Both Christian apologists and secular “therapists” ply their trades by trying to ferret out people’s weaknesses, failures, and “sins,” especially those of the strong and successful. Both Bonhoeffer believes fail to take seriously the new historical epoch we live in. Such efforts he calls

-pointless: it seeks to infantilize others, to treat them as less than they have become.

-ignoble: it exploits others for purposes to which they have not consented (manipulative).

-unchristian: it assumes an approach which worked under certain conditions will work everywhere.  

I believe Bonhoeffer’s critique is valid for much of the “evangelism” practiced in North America in the 20th and 21st centuries. (This does not mean God has not or does not use such an approach to people; Phil.1:12-18.) We need a new way.

And that way according to Bonhoeffer is having a gospel large and supple enough to address people at their points of strength, success, health, and well-bring and not having to prey on them in weakness, wickedness, ill health, failure. And the like.

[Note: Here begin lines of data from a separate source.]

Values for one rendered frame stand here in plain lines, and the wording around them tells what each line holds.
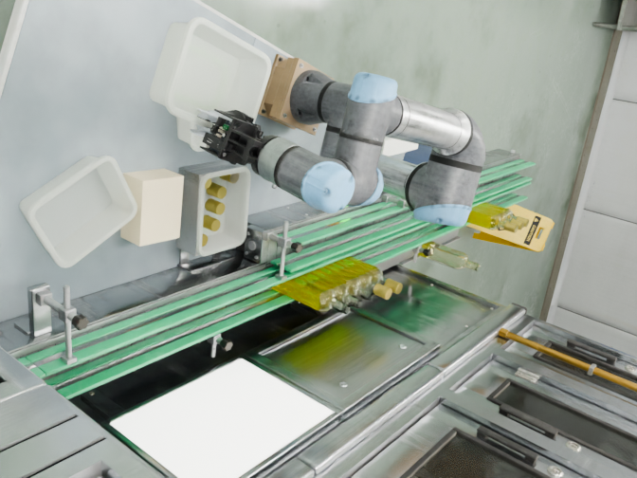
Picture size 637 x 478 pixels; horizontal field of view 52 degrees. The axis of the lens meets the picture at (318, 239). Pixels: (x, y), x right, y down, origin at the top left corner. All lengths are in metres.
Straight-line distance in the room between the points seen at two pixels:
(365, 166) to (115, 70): 0.69
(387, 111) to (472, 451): 0.88
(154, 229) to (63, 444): 0.79
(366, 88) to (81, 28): 0.67
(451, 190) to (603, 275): 6.48
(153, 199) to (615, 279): 6.65
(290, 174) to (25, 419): 0.50
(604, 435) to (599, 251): 5.98
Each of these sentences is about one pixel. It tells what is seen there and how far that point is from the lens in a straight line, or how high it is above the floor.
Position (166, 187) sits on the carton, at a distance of 1.60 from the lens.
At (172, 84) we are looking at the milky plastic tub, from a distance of 1.16.
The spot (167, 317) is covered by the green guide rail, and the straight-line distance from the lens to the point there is 1.58.
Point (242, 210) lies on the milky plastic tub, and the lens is 1.79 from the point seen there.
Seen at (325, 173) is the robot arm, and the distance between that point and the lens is 0.98.
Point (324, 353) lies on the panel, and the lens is 1.81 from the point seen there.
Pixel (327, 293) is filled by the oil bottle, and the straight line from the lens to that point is 1.79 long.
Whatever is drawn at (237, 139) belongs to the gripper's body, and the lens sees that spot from 1.10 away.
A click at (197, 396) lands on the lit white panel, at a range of 1.60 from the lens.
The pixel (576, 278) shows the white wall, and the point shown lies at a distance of 7.92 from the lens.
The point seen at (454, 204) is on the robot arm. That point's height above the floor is 1.44.
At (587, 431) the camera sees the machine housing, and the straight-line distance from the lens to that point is 1.85.
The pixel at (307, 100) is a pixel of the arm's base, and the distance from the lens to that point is 1.79.
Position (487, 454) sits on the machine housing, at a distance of 1.65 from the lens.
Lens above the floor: 2.01
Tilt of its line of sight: 34 degrees down
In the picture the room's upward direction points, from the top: 112 degrees clockwise
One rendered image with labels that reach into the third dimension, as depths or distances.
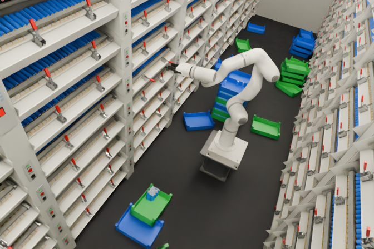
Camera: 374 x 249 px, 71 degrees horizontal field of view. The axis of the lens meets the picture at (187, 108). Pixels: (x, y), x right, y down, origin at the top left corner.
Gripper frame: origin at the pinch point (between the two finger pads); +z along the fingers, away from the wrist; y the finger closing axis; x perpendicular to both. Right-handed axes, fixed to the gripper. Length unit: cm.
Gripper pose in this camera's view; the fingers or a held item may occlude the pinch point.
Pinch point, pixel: (172, 66)
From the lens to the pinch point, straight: 182.5
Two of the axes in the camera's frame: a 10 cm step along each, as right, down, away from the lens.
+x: 0.2, 7.8, 6.3
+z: -9.0, -2.7, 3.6
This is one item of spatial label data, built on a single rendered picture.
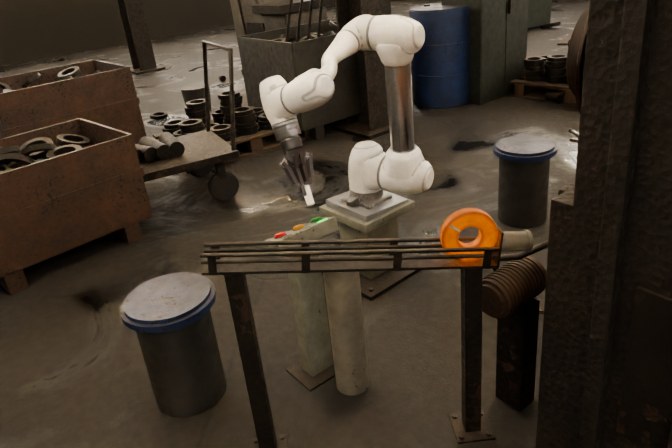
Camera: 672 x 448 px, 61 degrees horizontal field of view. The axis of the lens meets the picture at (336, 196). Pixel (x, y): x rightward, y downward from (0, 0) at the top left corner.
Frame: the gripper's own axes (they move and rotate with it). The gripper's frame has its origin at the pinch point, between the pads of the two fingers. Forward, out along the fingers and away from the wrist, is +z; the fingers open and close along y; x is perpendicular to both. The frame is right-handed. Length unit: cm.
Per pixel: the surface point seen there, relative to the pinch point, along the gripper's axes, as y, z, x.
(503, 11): 346, -72, 162
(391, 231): 61, 35, 42
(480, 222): 12, 17, -61
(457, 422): 10, 84, -30
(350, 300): -4.7, 35.9, -13.2
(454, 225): 7, 15, -58
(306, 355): -12, 57, 16
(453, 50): 297, -52, 186
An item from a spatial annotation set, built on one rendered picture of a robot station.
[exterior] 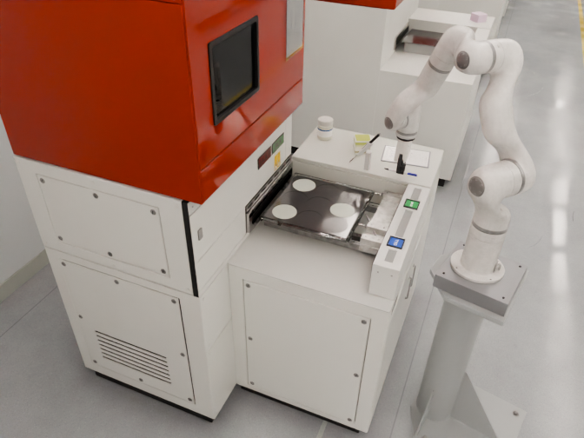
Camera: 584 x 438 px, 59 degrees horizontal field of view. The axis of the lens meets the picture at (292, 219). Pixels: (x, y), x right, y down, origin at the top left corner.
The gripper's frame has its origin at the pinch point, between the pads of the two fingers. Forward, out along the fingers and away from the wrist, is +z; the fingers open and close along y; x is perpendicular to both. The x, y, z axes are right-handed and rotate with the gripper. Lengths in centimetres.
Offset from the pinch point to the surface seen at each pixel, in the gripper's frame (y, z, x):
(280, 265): 58, 17, -30
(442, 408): 44, 88, 41
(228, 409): 76, 98, -49
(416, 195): 10.8, 4.4, 9.6
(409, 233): 36.8, 3.3, 12.5
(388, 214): 17.4, 11.8, 0.4
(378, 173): 1.6, 3.7, -8.8
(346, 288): 60, 17, -3
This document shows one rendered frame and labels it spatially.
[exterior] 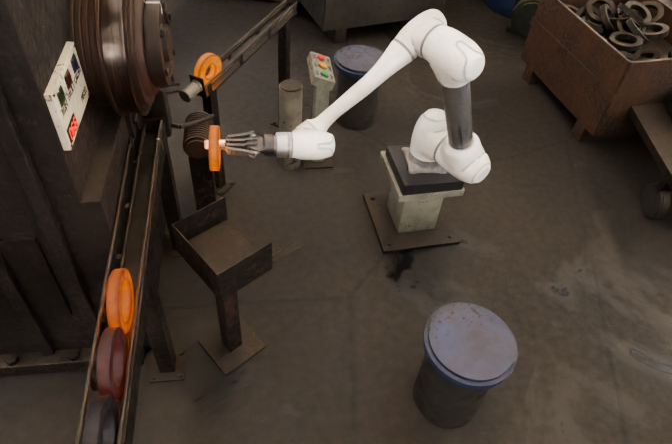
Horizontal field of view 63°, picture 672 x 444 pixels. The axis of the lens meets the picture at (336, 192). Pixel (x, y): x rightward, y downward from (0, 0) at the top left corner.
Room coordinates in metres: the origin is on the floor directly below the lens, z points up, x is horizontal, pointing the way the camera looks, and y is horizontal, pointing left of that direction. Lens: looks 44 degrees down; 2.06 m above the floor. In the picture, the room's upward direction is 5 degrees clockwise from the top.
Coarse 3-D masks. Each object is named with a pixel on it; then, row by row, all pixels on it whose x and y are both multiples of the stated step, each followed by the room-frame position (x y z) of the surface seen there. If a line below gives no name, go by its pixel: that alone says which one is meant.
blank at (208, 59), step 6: (204, 54) 2.08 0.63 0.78; (210, 54) 2.09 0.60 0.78; (198, 60) 2.04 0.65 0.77; (204, 60) 2.04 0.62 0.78; (210, 60) 2.07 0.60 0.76; (216, 60) 2.10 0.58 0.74; (198, 66) 2.02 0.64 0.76; (204, 66) 2.03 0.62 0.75; (210, 66) 2.11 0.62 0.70; (216, 66) 2.10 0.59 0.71; (198, 72) 2.01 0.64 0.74; (204, 72) 2.03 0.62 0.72; (210, 72) 2.10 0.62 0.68; (216, 72) 2.10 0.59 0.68; (204, 78) 2.03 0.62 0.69; (210, 78) 2.06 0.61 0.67; (216, 78) 2.10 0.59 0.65; (204, 84) 2.02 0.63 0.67
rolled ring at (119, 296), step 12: (120, 276) 0.88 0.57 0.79; (108, 288) 0.84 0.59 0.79; (120, 288) 0.85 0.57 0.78; (132, 288) 0.93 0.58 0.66; (108, 300) 0.81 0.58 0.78; (120, 300) 0.82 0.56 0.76; (132, 300) 0.90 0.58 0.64; (108, 312) 0.78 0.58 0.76; (120, 312) 0.80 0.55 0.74; (132, 312) 0.87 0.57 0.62; (108, 324) 0.77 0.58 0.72; (120, 324) 0.77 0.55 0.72
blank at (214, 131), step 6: (210, 126) 1.44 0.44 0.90; (216, 126) 1.45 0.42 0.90; (210, 132) 1.41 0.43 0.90; (216, 132) 1.41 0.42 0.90; (210, 138) 1.38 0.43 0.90; (216, 138) 1.39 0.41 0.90; (210, 144) 1.37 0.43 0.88; (216, 144) 1.37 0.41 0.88; (210, 150) 1.35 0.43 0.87; (216, 150) 1.36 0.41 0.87; (210, 156) 1.34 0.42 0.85; (216, 156) 1.35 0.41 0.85; (210, 162) 1.34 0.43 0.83; (216, 162) 1.34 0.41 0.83; (210, 168) 1.34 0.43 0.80; (216, 168) 1.35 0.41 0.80
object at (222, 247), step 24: (192, 216) 1.20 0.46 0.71; (216, 216) 1.26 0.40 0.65; (192, 240) 1.18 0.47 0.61; (216, 240) 1.19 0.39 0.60; (240, 240) 1.21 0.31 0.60; (192, 264) 1.08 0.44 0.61; (216, 264) 1.10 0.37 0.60; (240, 264) 1.03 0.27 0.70; (264, 264) 1.09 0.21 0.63; (216, 288) 0.98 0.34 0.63; (240, 288) 1.02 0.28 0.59; (216, 336) 1.17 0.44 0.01; (240, 336) 1.14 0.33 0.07; (216, 360) 1.06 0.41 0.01; (240, 360) 1.07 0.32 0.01
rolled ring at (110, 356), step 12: (108, 336) 0.70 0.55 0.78; (120, 336) 0.74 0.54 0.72; (108, 348) 0.67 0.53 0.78; (120, 348) 0.73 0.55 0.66; (108, 360) 0.64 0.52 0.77; (120, 360) 0.71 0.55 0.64; (96, 372) 0.61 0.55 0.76; (108, 372) 0.62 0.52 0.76; (120, 372) 0.68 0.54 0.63; (108, 384) 0.60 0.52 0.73; (120, 384) 0.64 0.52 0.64; (120, 396) 0.62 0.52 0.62
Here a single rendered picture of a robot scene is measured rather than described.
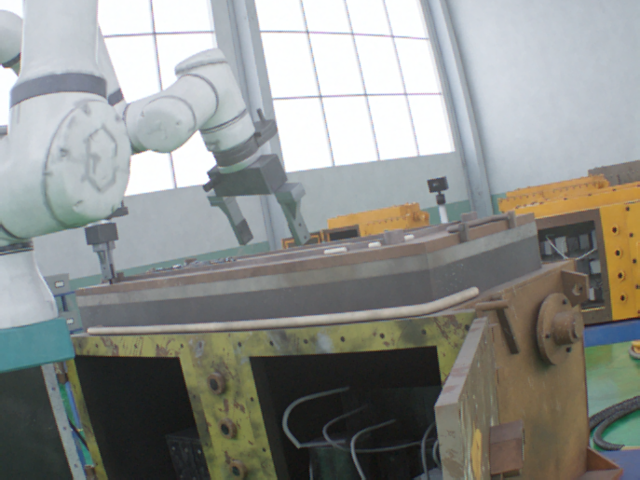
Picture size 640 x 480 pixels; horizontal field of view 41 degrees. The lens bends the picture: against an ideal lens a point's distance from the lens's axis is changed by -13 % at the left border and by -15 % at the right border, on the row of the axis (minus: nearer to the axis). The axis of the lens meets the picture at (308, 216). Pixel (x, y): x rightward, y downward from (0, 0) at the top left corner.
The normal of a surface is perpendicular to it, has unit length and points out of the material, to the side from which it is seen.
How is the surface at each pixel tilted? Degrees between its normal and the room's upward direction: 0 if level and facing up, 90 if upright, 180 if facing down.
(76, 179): 98
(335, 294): 90
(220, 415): 90
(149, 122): 106
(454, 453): 90
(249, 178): 114
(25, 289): 68
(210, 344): 90
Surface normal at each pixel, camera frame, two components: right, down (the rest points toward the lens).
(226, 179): -0.57, 0.51
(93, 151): 0.84, -0.10
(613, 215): -0.67, 0.12
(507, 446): -0.29, -0.51
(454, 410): -0.23, 0.04
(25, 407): 0.53, -0.10
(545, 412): 0.71, -0.13
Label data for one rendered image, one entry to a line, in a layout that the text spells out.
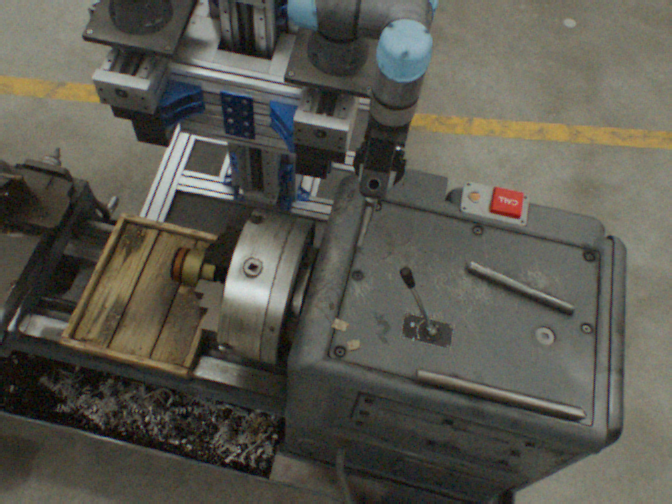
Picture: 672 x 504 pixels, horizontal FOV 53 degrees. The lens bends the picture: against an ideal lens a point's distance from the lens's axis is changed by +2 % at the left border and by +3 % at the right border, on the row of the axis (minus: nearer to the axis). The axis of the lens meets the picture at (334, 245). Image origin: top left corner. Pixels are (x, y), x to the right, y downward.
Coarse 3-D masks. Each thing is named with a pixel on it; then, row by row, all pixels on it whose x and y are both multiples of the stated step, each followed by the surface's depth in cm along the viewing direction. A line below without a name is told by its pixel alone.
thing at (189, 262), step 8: (184, 248) 140; (176, 256) 138; (184, 256) 139; (192, 256) 138; (200, 256) 138; (176, 264) 138; (184, 264) 138; (192, 264) 137; (200, 264) 137; (208, 264) 139; (176, 272) 138; (184, 272) 138; (192, 272) 137; (200, 272) 138; (208, 272) 138; (216, 272) 144; (176, 280) 140; (184, 280) 139; (192, 280) 138; (208, 280) 139; (216, 280) 143
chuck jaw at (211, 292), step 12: (204, 288) 137; (216, 288) 137; (204, 300) 136; (216, 300) 136; (204, 312) 137; (216, 312) 135; (204, 324) 133; (216, 324) 133; (216, 336) 135; (228, 348) 135
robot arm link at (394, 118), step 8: (376, 104) 101; (416, 104) 101; (376, 112) 102; (384, 112) 101; (392, 112) 100; (400, 112) 100; (408, 112) 101; (384, 120) 102; (392, 120) 102; (400, 120) 102; (408, 120) 103
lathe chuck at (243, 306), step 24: (264, 216) 135; (288, 216) 137; (240, 240) 128; (264, 240) 128; (240, 264) 126; (264, 264) 126; (240, 288) 125; (264, 288) 125; (240, 312) 126; (264, 312) 125; (240, 336) 128
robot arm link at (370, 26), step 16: (368, 0) 98; (384, 0) 98; (400, 0) 98; (416, 0) 98; (432, 0) 101; (368, 16) 99; (384, 16) 99; (400, 16) 97; (416, 16) 97; (432, 16) 101; (368, 32) 101
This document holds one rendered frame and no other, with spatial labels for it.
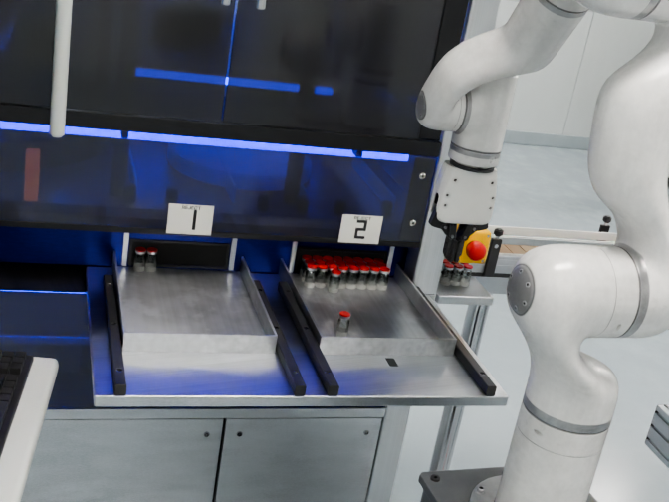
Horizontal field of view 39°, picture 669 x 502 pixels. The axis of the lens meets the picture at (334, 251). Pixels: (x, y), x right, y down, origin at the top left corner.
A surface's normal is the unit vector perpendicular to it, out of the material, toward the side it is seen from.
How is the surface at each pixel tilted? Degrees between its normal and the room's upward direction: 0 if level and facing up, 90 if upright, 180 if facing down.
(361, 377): 0
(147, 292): 0
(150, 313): 0
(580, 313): 88
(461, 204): 94
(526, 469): 90
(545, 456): 90
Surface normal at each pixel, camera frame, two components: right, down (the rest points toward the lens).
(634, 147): -0.24, 0.26
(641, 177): -0.04, 0.35
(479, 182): 0.28, 0.41
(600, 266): 0.30, -0.51
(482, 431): 0.16, -0.92
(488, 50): -0.44, -0.40
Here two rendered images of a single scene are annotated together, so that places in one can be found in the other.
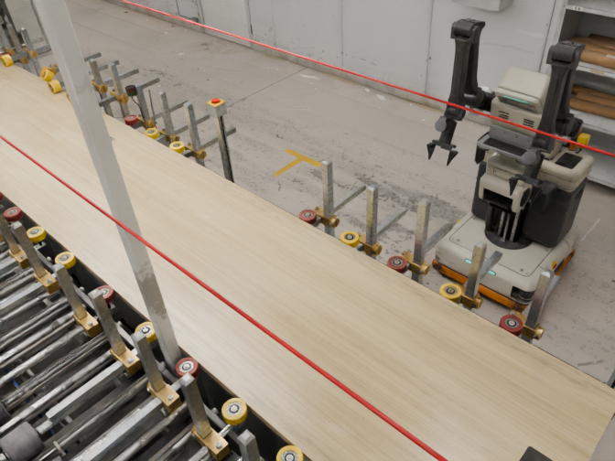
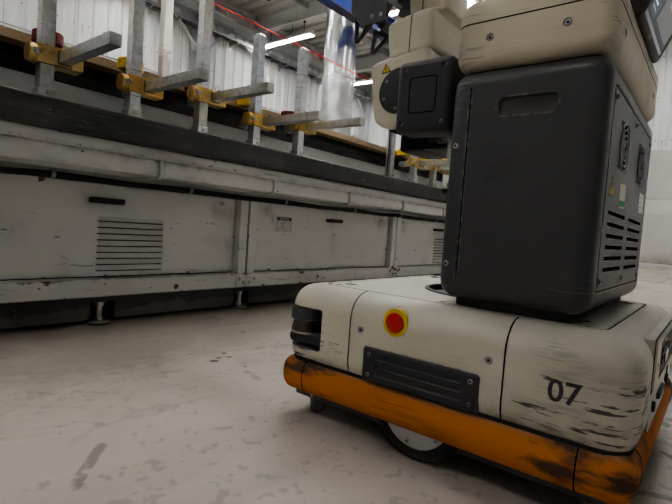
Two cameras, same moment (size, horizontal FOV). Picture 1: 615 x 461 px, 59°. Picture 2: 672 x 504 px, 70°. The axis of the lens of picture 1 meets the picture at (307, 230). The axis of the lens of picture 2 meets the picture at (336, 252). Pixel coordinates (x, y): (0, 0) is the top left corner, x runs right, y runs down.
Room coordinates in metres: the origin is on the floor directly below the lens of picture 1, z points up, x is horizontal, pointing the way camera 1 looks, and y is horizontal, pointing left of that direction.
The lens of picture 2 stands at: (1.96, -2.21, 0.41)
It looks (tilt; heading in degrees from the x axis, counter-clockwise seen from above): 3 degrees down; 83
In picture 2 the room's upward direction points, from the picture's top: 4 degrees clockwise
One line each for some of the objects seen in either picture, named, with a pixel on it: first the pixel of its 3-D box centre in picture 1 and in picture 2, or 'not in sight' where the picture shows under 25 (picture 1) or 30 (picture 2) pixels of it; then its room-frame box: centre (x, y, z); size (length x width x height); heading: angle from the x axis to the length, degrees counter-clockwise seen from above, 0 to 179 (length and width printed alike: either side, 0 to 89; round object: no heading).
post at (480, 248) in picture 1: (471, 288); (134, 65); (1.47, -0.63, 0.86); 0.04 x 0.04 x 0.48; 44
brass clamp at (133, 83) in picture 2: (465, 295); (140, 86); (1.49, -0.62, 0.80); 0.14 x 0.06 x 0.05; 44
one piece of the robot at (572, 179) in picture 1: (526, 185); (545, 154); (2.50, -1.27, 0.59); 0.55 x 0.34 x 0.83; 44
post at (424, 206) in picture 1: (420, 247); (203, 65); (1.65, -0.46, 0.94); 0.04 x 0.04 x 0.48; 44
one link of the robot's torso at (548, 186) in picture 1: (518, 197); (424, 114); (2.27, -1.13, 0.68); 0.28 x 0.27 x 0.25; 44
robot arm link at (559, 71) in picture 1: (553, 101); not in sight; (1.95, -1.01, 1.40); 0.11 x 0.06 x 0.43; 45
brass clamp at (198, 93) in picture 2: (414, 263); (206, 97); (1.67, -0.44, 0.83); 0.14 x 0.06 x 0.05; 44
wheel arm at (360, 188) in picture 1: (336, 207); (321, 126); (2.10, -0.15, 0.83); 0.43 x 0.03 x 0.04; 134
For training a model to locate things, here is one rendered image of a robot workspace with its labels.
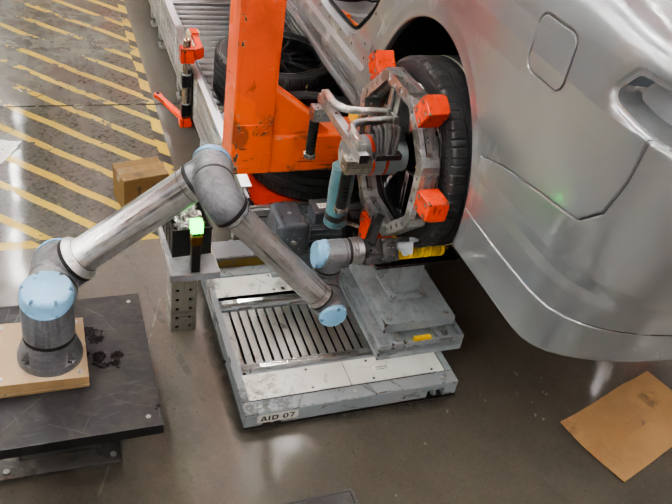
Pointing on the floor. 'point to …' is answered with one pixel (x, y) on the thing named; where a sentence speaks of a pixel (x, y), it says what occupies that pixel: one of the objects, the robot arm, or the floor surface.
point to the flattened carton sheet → (626, 425)
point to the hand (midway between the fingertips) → (414, 238)
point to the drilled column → (181, 305)
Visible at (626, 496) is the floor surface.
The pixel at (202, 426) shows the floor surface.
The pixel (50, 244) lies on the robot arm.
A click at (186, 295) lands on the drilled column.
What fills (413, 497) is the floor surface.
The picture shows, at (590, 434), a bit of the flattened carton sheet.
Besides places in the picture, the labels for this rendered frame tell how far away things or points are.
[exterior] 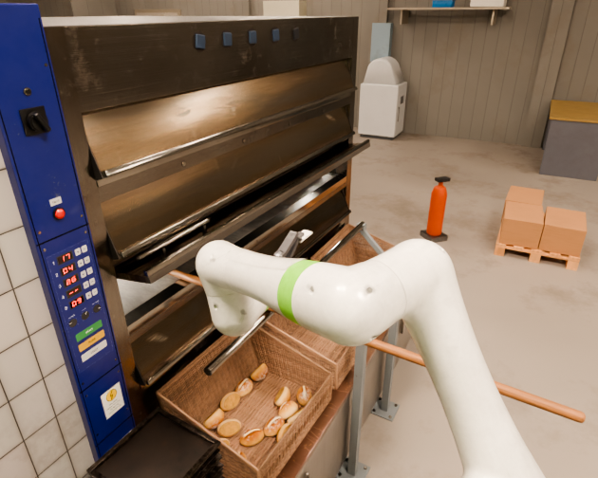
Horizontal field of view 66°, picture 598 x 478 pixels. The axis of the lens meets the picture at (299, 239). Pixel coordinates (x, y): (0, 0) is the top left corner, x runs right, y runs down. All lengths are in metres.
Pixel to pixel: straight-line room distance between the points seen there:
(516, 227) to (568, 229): 0.41
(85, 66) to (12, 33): 0.21
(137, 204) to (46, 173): 0.36
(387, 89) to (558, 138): 2.91
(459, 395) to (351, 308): 0.27
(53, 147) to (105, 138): 0.19
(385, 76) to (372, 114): 0.68
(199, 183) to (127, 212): 0.34
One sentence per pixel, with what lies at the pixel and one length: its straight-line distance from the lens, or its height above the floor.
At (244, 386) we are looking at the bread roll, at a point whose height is 0.64.
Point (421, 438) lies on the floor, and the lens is 2.86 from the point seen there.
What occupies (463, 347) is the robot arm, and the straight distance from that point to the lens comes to 0.83.
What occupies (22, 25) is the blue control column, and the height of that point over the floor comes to 2.11.
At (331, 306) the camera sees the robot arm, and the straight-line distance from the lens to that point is 0.68.
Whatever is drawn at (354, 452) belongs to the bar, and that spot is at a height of 0.18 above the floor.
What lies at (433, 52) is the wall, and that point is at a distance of 9.04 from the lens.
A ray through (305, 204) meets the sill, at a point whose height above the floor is 1.18.
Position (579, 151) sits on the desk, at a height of 0.39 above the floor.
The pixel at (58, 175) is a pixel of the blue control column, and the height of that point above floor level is 1.76.
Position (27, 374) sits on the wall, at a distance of 1.50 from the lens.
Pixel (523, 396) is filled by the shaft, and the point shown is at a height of 1.20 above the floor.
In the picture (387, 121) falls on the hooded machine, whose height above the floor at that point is 0.33.
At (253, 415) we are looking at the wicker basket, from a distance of 2.10.
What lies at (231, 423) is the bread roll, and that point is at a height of 0.65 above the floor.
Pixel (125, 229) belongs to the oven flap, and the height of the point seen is 1.52.
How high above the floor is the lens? 2.13
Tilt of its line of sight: 27 degrees down
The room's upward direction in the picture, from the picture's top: straight up

“From a theological viewpoint,” he writes, “the error is twofold: first, thinking one can only address people as sinners after having spied out their weaknesses and meanness; second, thinking that the essential nature of a person consists of his innermost, intimate depths and background, and calling this the person’s ‘inner life.’ And precisely these most secret human places are to be the domain of God! (LPP: 12955-12957)

Rather, Bonhoeffer says, ”It is not the sins of weakness but rather the sins of strength that matter. There is no need to go spying around. Nowhere does the Bible do this.” (LPP:12959-12960). The corollary here, I believe, is that evangelism is about idolatry not morality. The gospel addresses us in our strength, the places or postures we take that we believe maximize our drives for significance and security. For those places are where our idols reside and sponsor our hardcore resistance to God. The issue in evangelism, again, is idolatry not morality.

Secondly, we assume that we have an “inner life” which is where our life with God happens. But Bonhoeffer claims

“The discovery of the so-called inner life dates from the Renaissance (probably from Petrarch). The “heart” in the biblical sense is not the inner life but rather the whole person before God. Since human beings live as much from their ‘outer’ to their ‘inner’ selves as from their ‘inner’ to their ‘outer’ selves, the assumption that one can only understand the essence of a human being by knowing his most intimate psychological depths and background is completely erroneous” (LPP: 12969-12972).

Further, and in conclusion, he writes,

“What I am driving at is that God should not be smuggled in somewhere, in the very last, secret place that is left. Instead, one must simply recognize that the world and humankind have come of age. One must not find fault with people in their worldliness but rather confront them with God where they are strongest. One must give up the “holier-than-thou” ploys and not regard psychotherapy or existential philosophy as scouts preparing the way for God” (LPP:12973-12976).

“One must not find fault with people in their worldliness but rather confront them with God where they are strongest” – this must be the mantra of reconstructing evangelism in our day.